Cancun climate negotiations, what’s wrong with REDD?

Given the negotiations over in Mexico about climate change right now, here’s a link to an interesting blog post, entitled: “The Top 10: What’s wrong with REDD?“.

REDD is, according to Wikipedia: “…a set of steps designed to use market/financial incentives in order to reduce the emissions of greenhouse gases from deforestation and forest degradation.”

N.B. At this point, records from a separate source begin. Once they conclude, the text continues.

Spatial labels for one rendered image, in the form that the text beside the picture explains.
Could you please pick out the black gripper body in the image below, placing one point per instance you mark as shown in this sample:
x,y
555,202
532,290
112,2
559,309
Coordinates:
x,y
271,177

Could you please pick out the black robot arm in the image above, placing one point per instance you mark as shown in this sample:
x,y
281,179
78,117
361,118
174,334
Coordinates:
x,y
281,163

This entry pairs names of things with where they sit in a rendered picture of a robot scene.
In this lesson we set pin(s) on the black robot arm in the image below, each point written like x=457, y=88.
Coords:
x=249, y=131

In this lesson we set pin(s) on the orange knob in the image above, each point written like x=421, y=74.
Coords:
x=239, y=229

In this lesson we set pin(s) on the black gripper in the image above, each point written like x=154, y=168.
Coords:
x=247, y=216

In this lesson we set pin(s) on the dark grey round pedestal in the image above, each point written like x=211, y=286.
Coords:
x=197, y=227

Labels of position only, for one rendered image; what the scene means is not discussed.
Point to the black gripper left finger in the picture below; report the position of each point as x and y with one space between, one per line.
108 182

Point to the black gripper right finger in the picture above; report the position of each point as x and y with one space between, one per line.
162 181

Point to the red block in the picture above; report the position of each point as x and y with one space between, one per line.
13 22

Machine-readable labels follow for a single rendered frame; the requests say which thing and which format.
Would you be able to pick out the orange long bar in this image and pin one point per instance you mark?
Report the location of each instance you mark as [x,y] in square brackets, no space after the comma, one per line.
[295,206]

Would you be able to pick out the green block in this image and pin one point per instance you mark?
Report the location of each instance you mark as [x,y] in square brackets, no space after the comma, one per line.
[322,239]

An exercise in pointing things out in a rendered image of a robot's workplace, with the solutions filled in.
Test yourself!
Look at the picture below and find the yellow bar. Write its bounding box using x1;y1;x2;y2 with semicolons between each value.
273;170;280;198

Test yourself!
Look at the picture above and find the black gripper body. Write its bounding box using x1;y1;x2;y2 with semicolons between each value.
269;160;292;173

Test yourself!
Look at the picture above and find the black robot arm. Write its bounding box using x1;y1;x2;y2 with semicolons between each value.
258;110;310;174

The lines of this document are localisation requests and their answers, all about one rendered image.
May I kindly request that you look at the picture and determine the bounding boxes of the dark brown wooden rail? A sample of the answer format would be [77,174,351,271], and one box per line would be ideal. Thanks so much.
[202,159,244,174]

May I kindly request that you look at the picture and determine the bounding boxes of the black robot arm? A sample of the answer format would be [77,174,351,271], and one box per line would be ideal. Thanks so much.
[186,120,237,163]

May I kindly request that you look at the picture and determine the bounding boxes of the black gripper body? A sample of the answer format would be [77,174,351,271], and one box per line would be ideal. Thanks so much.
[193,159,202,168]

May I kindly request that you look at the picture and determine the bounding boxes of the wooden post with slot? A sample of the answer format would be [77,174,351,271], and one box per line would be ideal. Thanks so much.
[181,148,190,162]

Here’s the first five objections to the current plans, from the Climate Justice Research Project at Dartmouth College:

1. Calculation of offsets is highly sensitive to choice of baseline methods and data availability, raising the potential for fraudulent “hot air” resulting from corruption

2. There is a severe lack of environmental safeguards in place to protect affected communities or to avoid biodiversity loss beyond project boundaries

3. REDD forest definitions can encourage plantation forestry, leading to mono-cropping and food insecurity

4.There is a severe lack of genuine community participation in project planning, implementation, monitoring, and evaluation

5. A lack of consultation with people affected by REDD projects means individuals affected often do not receive benefits and are further impoverished

The other five are here.

I’m not really sure what I think about REDD so far. Like a lot of these big picture ideas, I suppose it’s all about how REDD is monitored and is accountable and transparent, to use the same old cliches.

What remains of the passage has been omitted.